Data extracted from a collection:
===============
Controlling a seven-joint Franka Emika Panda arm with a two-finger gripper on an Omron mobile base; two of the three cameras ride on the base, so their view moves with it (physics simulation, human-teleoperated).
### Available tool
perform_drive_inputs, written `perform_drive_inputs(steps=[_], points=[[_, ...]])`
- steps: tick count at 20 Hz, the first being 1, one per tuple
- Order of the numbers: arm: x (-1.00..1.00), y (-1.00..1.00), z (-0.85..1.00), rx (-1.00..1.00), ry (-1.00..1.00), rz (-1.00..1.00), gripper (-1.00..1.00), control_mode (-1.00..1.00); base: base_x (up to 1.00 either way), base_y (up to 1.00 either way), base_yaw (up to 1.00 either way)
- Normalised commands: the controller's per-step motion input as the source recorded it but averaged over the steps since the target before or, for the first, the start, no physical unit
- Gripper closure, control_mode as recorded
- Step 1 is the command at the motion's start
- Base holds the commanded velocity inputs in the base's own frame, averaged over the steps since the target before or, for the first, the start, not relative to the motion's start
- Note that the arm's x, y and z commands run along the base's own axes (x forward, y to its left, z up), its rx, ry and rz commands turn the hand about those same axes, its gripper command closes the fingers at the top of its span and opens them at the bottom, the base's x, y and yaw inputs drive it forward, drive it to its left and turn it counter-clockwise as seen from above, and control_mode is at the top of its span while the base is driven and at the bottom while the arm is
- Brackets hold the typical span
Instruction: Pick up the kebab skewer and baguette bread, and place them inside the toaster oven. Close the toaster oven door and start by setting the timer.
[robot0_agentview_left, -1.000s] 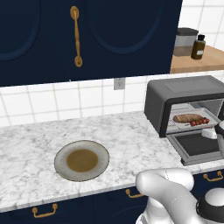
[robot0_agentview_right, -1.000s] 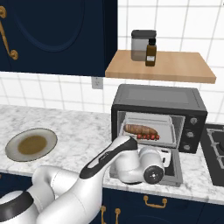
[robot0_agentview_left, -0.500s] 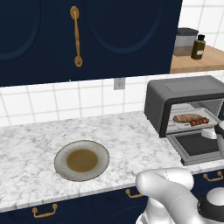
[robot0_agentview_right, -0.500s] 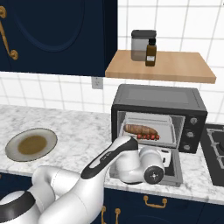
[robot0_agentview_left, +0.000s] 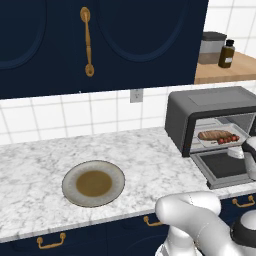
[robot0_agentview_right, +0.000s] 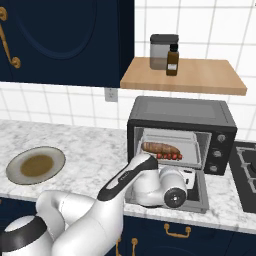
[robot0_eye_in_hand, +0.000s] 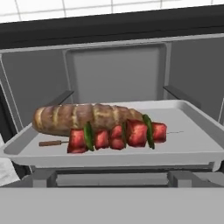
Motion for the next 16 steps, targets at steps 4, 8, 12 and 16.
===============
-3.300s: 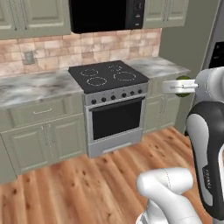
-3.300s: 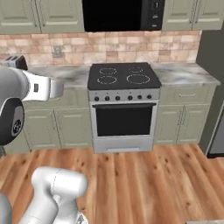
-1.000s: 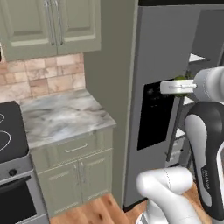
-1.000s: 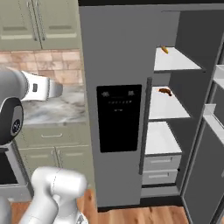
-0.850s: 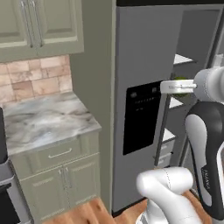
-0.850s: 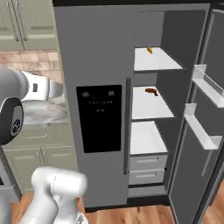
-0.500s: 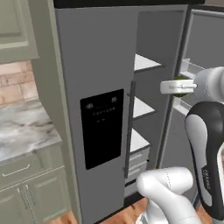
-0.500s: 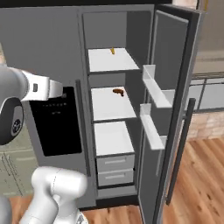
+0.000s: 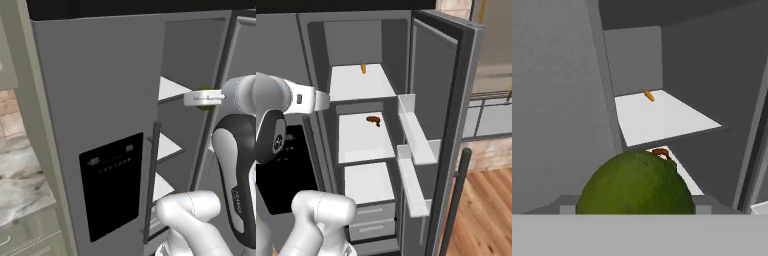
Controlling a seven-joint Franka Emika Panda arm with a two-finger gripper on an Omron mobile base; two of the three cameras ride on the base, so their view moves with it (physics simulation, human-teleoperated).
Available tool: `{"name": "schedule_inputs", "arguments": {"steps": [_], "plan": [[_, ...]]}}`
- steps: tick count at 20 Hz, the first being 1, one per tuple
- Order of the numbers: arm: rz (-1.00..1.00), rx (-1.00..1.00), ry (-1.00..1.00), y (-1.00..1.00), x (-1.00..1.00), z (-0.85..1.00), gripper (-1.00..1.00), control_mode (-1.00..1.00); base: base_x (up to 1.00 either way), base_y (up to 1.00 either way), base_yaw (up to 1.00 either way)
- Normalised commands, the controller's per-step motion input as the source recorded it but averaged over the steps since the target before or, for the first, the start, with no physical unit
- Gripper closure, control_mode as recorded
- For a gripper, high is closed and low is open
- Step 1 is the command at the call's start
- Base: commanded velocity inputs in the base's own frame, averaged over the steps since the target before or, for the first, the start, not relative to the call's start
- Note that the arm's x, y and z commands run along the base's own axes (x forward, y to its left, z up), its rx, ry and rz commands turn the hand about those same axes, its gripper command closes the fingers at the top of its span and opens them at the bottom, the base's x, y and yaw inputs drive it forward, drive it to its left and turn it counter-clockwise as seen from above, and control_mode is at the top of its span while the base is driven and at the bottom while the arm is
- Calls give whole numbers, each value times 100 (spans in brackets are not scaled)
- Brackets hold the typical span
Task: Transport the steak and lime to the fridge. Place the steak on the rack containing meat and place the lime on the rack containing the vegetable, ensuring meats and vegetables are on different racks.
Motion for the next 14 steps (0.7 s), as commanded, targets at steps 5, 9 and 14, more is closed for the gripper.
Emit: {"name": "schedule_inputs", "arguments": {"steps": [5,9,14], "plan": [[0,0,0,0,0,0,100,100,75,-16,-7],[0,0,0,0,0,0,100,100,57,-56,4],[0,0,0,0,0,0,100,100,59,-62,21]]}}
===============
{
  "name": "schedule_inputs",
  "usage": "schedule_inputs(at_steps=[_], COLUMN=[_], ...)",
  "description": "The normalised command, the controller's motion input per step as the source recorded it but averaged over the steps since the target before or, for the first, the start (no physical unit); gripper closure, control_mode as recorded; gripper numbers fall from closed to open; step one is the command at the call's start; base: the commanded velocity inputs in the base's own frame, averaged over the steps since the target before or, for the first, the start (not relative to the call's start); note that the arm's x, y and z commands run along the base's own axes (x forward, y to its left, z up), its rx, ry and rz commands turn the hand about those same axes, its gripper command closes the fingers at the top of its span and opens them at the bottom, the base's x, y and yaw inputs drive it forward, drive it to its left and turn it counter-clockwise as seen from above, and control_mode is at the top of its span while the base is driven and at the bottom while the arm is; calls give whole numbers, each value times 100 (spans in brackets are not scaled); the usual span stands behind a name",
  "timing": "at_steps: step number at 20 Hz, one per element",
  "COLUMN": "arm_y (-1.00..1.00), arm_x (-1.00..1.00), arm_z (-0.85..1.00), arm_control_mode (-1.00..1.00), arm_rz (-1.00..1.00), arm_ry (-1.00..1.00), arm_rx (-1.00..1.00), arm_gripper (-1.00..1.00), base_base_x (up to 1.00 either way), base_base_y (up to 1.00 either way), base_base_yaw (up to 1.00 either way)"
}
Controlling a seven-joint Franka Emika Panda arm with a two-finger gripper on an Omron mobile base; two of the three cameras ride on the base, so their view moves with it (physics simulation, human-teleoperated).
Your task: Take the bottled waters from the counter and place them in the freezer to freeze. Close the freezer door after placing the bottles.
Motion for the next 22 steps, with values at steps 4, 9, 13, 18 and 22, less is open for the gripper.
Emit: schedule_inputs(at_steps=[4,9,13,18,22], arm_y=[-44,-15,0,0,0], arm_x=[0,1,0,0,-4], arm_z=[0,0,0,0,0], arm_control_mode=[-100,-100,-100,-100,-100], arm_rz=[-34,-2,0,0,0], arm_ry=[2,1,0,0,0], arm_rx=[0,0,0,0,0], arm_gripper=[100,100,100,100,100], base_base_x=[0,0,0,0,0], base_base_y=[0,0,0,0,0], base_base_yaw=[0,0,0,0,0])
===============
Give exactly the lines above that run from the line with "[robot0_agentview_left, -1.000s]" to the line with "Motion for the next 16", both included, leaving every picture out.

[robot0_agentview_left, -1.000s] 
[robot0_agentview_right, -1.000s] 
[robot0_agentview_left, -0.500s] 
[robot0_agentview_right, -0.500s] 
[robot0_agentview_left, +0.000s] 
[robot0_agentview_right, +0.000s] 
[robot0_eye_in_hand, +0.000s] 
Motion for the next 16 steps, targets at steps 4, 8, 12 and 16.

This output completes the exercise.